Unruhe gab es zwischen den Hochschulen Kiel und Flensburg, Studierende gingen auf die Straße. Dennoch wird das Gesetz aller Wahrscheinlichkeit nach in dieser Woche im Landtag verabschiedet. Zuletzt hatten die Landtagsausschüsse dem ergänzten und geänderten Entwurf mehrheitlich zugestimmt. Das Gesetz sieht eine einheitlichere Ausbildung des pädagogischen Nachwuchses vor, der an allen Schultypen eingesetzt werden kann. Die Opposition wie auch der Philologenverband lehnen die Pläne weiterhin ab – und haben dafür das Wort vom „Einheitslehrer“ geprägt.
Werde die „letzte tragende Säule des Gymnasiums, die Gymnasiallehrerinnen und Gymnasiallehrer“, abgeschafft, sei „der Weg zur Einheitsschule frei“, warnte Helmut Siegmon, Vorsitzender des Philologenverbandes Schleswig-Holstein. Gegen diese „rein ideologische Debatte“ wendet sich der Landeselternbeirat der Gesamtschulen: „Es wird in Zukunft sogar mehr auf gymnasialem Niveau ausgebildete Lehrer geben“, so die Vorsitzende Benita von Brackel-Schmidt. Und die neuen Lehrer erhielten eine bessere methodisch-didaktische und pädagogische Ausbildung. „Das ergänzt die Fachlichkeit und ersetzt sie nicht, wie der Philologenverband offenbar befürchtet.“
Der Konflikt um das Gesetz reicht tief – die Landtagsparteien werfen einander vor, unsachlich zu sein. „Das Gesetz wird zum Kulturkampf genutzt“, heißt es aus dem Regierungslager. Die Opposition klingt ähnlich frustriert: „Jedes Argument wird pauschal abgebügelt, Sachgründe dringen nicht durch.“ Dazu passt, dass SPD, Grüne und SSW den scharfen Streit der Unis in Kiel und Flensburg, die künftig um Studierende konkurrieren, als „atmosphärische Irritationen“ bezeichnen.
An zahlreichen Stellen wollten die Parteien nach den Beratungen in den Ausschüssen und mit Fachleuten das Leherbildungsgesetz ändern.
Wichtigster Punkt ist die Frage, wo welche Fächer für welches Schulniveau studiert werden können. Unterschieden wird zwischen Sekundar- , Grundschul- und Berufsschullehrkräften. Zudem unterscheidet das Gesetz zwischen der Sekundarstufe I - Klassen fünf bis zehn - und der Sekundarstufe II, die auf den Unterricht bis zum Abitur vorbereitet.

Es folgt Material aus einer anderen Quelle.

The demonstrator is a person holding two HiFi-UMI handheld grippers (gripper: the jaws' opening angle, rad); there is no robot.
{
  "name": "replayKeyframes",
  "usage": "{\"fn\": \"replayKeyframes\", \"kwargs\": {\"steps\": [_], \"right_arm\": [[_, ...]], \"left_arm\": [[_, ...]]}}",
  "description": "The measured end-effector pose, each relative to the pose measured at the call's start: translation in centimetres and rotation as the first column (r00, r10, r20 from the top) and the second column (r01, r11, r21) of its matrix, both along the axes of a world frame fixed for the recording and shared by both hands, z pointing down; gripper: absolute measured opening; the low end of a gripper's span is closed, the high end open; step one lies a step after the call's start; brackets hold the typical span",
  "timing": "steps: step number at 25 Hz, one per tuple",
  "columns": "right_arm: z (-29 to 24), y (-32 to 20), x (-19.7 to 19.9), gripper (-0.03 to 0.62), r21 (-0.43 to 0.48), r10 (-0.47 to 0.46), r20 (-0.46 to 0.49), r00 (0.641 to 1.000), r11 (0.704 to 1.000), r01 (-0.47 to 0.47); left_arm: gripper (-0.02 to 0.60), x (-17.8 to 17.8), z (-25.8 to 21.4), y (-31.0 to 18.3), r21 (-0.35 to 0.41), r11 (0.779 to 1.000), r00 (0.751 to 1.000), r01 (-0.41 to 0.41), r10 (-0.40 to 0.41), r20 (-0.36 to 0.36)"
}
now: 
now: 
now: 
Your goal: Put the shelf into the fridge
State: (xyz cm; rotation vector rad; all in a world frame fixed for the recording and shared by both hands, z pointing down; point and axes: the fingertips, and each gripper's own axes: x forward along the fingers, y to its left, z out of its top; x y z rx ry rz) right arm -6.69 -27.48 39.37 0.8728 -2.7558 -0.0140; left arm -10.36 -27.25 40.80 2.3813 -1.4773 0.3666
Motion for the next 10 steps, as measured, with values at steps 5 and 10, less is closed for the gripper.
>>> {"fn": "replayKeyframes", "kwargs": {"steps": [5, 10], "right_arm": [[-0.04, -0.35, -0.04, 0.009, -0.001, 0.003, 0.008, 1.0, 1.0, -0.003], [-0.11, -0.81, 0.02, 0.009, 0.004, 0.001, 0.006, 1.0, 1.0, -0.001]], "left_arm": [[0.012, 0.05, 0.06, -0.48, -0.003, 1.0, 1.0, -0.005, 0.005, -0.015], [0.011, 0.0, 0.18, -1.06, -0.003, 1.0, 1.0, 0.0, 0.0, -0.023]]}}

Neben den Universitäten Kiel und Flensburg werden Lehrkräfte an den Kunsthochschule in Kiel und der Musikhochschule in Lübeck ausgebildet.
Auch "die Bedeutung des Niederdeutschen" soll Lehramtsstudierenden nahe künftig gebracht werden.

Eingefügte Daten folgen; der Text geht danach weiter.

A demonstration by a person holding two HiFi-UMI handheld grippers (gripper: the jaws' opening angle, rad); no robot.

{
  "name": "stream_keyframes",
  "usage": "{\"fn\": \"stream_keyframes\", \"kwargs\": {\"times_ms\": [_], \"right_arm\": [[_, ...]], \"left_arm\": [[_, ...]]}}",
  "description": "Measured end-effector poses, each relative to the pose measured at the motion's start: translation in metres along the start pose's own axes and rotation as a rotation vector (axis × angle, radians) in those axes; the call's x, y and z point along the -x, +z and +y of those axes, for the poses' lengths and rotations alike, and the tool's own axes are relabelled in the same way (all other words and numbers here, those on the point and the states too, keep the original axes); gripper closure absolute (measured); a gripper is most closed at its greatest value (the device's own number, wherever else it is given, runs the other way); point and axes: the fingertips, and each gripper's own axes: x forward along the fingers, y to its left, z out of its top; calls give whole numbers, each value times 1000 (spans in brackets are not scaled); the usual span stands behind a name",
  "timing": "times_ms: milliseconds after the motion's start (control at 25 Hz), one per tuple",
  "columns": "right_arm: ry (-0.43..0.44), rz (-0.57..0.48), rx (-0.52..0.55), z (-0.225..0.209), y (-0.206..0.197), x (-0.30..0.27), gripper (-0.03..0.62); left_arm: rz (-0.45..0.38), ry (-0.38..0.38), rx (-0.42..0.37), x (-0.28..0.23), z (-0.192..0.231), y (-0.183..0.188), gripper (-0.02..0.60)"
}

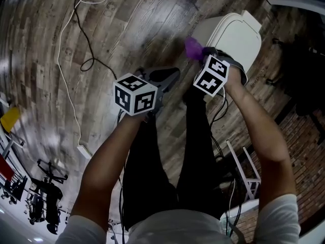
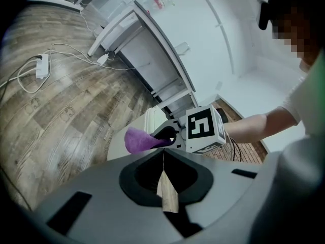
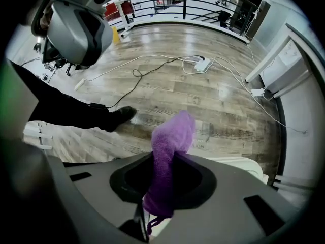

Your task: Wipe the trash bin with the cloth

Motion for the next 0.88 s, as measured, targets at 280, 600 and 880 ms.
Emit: {"fn": "stream_keyframes", "kwargs": {"times_ms": [280,600,880], "right_arm": [[28,-25,-41,24,2,-5,497],[103,-226,-190,67,24,21,497],[53,-404,-392,56,13,64,497]], "left_arm": [[20,-10,2,-5,0,-6,578],[36,-19,-7,3,-4,-13,578],[108,-43,-123,-9,-33,0,580]]}}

Der Gesetzentwurf folgt nun weitgehend dem, worauf sich das Ministerium und beide Hochschulen geeinigt hatten: Künftig soll auch die Uni Flensburg in elf Fächern Lehrkräfte ausbilden, die bis Klasse 13 unterrichten dürfen. In naturwissenschaftlichen Fächern, in denen Lehrkräfte knapp sind, sollen in Flensburg zusätzlich Lehrer für die Klassen fünf bis zehn ausgebildet werden. Auf Gymnasialniveau gibt es diese Fächer nach wie vor nur in Kiel. Die Opposition kritisiert diese Doppelstruktur: Die Kosten seien zu hoch, warnen Heiner Garg (FDP) und der Landesrechnungshof. Das Ministerium dagegen beharrt darauf, dass sein Plan mit der Schuldenbremse vereinbar sei. Lars Harms vom mitregierenden Südschleswigschen Wählerverband sagt: „Eine bessere Lehramtsausbildung gibt es nicht zum Nulltarif.“ Würden aber mehr Mittel in die Hochschulen gesteckt, verbessere das die Bildungschancen der Schulkinder in Schleswig-Holstein.
Anders sieht das die CDU, die warnt, es sei unklar, ob die Ausbildung in Kiel und Flensburg von anderen Bundesländern anerkannt werde. Das könne potenzielle Lehrkräfte abschrecken.
Erfüllt hat die Ministerin einen Wunsch der Studierenden: Für das Praxissemester, laut Ralf Stegner (SPD) das „Herzstück der neuen Lehrerbildung“, ersetzt das Land ihnen die Fahrtkosten zu ihrer Praktikumsschule.